Background and objectives: Bipolar Disorders affect 2% of the world population and ranks as the sixth leading cause of disability. Barriers such as lack of insight and limited access to healthcare result in a significant disease burden. These barriers can be mitigated by technology-delivered interventions such as ecological momentary interventions, which provide personalized, real-time treatments based on ecological momentary assessments of relevant variables. This review aimed to assess the effectiveness of ecological momentary interventions in bipolar disorder.

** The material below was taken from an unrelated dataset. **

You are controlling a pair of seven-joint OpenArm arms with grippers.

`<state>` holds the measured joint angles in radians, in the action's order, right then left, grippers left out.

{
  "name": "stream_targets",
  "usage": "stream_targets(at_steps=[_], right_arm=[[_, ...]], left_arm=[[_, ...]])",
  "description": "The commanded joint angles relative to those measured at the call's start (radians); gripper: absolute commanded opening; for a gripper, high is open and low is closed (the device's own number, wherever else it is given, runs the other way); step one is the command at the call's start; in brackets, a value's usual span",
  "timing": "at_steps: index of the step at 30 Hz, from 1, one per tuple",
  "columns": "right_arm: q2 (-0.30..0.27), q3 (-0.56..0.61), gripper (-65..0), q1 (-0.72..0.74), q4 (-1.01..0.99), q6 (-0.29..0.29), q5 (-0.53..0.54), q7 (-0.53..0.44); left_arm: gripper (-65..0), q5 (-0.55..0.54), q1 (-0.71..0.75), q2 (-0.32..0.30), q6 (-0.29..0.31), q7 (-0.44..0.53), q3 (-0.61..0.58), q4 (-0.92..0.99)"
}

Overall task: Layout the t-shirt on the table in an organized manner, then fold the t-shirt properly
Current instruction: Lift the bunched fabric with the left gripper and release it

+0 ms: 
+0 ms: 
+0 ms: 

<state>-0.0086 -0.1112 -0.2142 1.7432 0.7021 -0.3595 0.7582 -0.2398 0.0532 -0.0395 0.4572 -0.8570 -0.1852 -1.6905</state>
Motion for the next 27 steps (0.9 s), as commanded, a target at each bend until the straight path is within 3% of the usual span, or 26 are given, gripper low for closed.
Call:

Methods: We conducted searches across Medline, Scopus, CENTRAL, psychINFO and ProQuest without applying any filter through December 30, 2023. Two authors screened results to eliminate irrelevant and duplicate studies, and the remaining studies were independently reviewed. Data were extracted, transformed into a common rubric, and analyzed for treatment effects using Review Manager 5.

Findings: We analyzed 14 studies, encompassing 1776 patients with bipolar disorder. Interventions were mostly based on psychoeducation and cognitive behavioral therapy. EMI had small to moderate effects on quality of life (SMD = 0.24; 95% CI = 0.04-0.44, P = 0.02; I² = 47%), medication adherence (SMD = 0.21; 95% CI = 0.03-0.39, P = 0.02; I² = 0%), and affective episodes (HR = 0.75; 95% CI = 0.57-0.98, P = 0.04; I² = 0%).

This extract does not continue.